5-MeO-NBnT, also known as N-benzyl-5-methoxytryptamine or as 5-MeO-T-NB, is a serotonin receptor agonist of the tryptamine and 5-methoxytryptamine families related to 5-MeO-NMT.

==Pharmacology==
===Pharmacodynamics===
5-MeO-NBnT binds to the serotonin 5-HT_{2A}, 5-HT_{2B}, and 5-HT_{2C} receptors (K_{i} = 5.3–55 nM, 16.6 nM, and 95.5–370 nM, respectively). It was assessed and found to be a potent partial agonist of the serotonin 5-HT_{2A} receptor (EC_{50} = 20.4–100 nM; E_{max} = 30–63%) and full agonist of the serotonin 5-HT_{2C} receptor (EC_{50} = 14.5 nM; E_{max} = 113%).
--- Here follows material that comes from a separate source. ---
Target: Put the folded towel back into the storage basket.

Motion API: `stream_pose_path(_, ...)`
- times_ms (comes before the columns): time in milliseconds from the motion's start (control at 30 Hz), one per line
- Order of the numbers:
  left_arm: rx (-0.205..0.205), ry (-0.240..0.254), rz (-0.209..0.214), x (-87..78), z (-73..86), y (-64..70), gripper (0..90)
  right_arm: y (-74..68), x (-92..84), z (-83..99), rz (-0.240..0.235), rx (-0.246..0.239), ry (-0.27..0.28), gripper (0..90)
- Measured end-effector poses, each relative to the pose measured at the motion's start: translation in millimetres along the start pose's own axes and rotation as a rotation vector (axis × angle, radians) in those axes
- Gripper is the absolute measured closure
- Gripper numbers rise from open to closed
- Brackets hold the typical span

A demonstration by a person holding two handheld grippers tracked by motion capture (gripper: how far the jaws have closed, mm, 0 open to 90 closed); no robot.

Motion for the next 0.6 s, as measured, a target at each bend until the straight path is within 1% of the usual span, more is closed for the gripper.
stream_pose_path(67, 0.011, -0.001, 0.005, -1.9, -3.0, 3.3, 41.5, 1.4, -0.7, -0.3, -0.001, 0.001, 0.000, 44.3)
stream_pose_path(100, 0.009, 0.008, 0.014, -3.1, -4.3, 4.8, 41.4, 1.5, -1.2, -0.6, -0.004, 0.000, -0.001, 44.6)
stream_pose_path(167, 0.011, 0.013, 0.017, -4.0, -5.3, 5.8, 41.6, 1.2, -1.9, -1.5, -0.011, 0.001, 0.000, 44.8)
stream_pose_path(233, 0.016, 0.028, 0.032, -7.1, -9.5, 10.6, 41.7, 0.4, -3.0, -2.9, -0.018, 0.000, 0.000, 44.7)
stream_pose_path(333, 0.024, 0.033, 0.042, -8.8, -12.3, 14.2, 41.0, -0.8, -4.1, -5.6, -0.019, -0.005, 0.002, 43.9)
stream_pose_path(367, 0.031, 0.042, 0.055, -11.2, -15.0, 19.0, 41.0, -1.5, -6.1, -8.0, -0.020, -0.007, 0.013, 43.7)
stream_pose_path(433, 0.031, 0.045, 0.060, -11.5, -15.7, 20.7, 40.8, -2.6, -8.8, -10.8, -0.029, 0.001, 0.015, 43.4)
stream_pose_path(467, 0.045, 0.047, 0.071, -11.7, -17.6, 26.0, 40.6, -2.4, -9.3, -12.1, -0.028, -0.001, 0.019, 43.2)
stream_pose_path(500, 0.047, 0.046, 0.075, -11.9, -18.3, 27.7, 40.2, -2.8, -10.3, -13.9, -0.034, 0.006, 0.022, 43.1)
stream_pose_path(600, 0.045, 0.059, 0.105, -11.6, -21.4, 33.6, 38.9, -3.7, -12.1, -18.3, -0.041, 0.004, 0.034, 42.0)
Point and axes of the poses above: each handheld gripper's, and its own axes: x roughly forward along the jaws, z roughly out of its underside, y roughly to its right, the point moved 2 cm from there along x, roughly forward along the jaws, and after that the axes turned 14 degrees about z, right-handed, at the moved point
The drug was not evaluated in terms of effects in animals.

==Chemistry==
===Synthesis===
The chemical synthesis of 5-MeO-NBnT has been described.

===Analogues===
Analogues of 5-MeO-NBnT include N-benzyltryptamine (NBnT), 4-HO-NBnT, 5-MeO-NBOMeT, and 5-MeO-NB3OMeT, among others. It is also analogous to N-benzylphenethylamines, for instance 25-NB (NBOMe), 25B-NB (N-benzyl-2C-B), and 25I-NBOMe.

==History==
5-MeO-NBnT was first described in the scientific literature by Keijiro Takagi and colleagues by 1969.